ASCOT-BPLA: Multivariate Cox proportional hazard model for risk of new-onset diabetes
Factor Hazard ratio 95% CI p
Age >55 y (per 5 y) 0.94 0.90-0.96 .006
FPG >5 mmol/L 5.80 5.24-6.43 <0.001
Male sex 0.98 0.84-1.14 0.750
BMI (per 5 units increase) 1.49 1.38-1.62 <0.001
SBP (per 10 mm Hg) 1.07 1.04-1.10 <0.001
Amlodipine+perindopril 0.66 0.59-0.74 <0.001
HDL-C (per mmol/L) 0.72 0.58-0.89 0.002
Triglyceride (per mmol/L) 1.12 1.07-1.17 <0.001
Total cholesterol (per mmol/L) 0.89 0.84-0.94 <0.001
Use of non-CAD medication (Y/N) 1.25 1.11-1.40 <0.001
Alcohol intake (unit/wk) 0.99 0.99-1.00 .017

They then divided the population into quartiles for risk based on these factors and showed that in the highest quartile, the risk for NOD was almost 20 times higher than in the lowest quartile.

ASCOT-BPLA: New-onset diabetes by risk quartiles
Quartile Hazard ratio (95% CI)
First Referent
Second 2.5 (1.8-3.5)
Third 5.0 (3.7-6.8)
Fourth 19.0 (14.3-25.4)

In each quartile, those in the group taking atenolol with or without thiazide had a higher risk for NOD than those taking amlodipine with or without perindopril, the authors noted.

"Compared with use of atenolol+thiazide, the use of amlodipine+perindopril is associated with 34% reduction in the risk for NOD, and this decrease is irrespective of the baseline risk category," Gupta concluded. "The risk model developed is robust, has an excellent discriminative ability, and could potentially play an important role in clinical practice."

Choosing optimal antihypertensive therapy

Invited discussant for this paper was Dr Jose L Zamorano Gomez (Hospital Clinico San Carlos and the Hospital 12 de Octubre de Madrid, Spain).
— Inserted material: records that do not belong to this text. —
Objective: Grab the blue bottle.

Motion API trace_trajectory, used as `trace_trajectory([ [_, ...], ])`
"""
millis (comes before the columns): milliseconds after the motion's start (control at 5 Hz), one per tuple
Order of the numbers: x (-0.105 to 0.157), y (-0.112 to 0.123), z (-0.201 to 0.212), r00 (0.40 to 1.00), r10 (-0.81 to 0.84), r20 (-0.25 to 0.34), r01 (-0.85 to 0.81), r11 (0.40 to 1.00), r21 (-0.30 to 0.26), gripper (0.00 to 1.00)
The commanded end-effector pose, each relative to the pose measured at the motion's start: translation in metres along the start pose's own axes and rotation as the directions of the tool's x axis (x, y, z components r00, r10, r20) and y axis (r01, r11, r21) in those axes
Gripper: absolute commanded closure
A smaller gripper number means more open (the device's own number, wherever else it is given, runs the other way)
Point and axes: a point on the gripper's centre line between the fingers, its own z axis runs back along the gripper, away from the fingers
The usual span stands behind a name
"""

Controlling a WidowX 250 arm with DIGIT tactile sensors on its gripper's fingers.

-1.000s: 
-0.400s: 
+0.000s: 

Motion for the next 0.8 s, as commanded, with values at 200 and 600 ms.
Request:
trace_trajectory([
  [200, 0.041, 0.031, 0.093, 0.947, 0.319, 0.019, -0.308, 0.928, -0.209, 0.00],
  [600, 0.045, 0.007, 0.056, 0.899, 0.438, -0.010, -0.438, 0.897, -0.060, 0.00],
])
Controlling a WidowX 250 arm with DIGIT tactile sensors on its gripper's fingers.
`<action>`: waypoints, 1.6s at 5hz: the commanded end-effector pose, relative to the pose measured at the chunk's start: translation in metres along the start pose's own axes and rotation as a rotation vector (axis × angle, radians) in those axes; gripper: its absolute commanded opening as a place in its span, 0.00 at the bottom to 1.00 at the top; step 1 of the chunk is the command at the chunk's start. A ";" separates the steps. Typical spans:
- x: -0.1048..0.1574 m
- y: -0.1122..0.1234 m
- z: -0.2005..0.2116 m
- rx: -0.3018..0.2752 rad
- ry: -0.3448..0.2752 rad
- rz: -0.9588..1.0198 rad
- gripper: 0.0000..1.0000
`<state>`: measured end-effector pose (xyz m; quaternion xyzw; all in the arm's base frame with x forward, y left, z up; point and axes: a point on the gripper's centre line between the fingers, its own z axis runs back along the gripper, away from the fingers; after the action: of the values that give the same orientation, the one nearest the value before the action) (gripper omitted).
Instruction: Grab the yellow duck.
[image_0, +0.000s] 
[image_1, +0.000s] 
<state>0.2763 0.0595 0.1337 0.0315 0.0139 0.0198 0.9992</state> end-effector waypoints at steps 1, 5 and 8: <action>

Zamorano said the end point of NOD has been considered in a number of recent antihypertensive trials such as VALUE and ALLHAT, and although NOD was seen to be increased by certain antihypertensive medications, this did not translate into increased clinical events that make up the primary end points of these trials. However, it is likely that longer follow-up will show that the development of new diabetes does actually increase risk, he said.

"Combining the 11 most important risk factors for NOD" reported in this paper by the ASCOT investigators, he said, "it is possible to calculate a risk score that was extremely good at discriminating between risk groups presented in quartiles."

A variety of factors must be considered when an antihypertensive therapy is chosen for individual patients, Zamorano concluded; whether the patient has heart failure, is post-MI, or has diabetes or renal failure. "We need to add new-onset diabetes to factors considered when selecting the optimal treatment for patients," he said.

The principal sponsor of ASCOT is Pfizer Inc, New York, with support provided by Servier Research Group, Paris, France, and Leo Laboratories, Copenhagen, Denmark. The trial was jointly coordinated by the Imperial College London (International Center for Circulatory Health, National Heart and Lung Institute at St Mary's Hospital, London, United Kingdom) and the Scandinavian Coordinating Center (Scandinavian CRI AB), Göteborg, Sweden.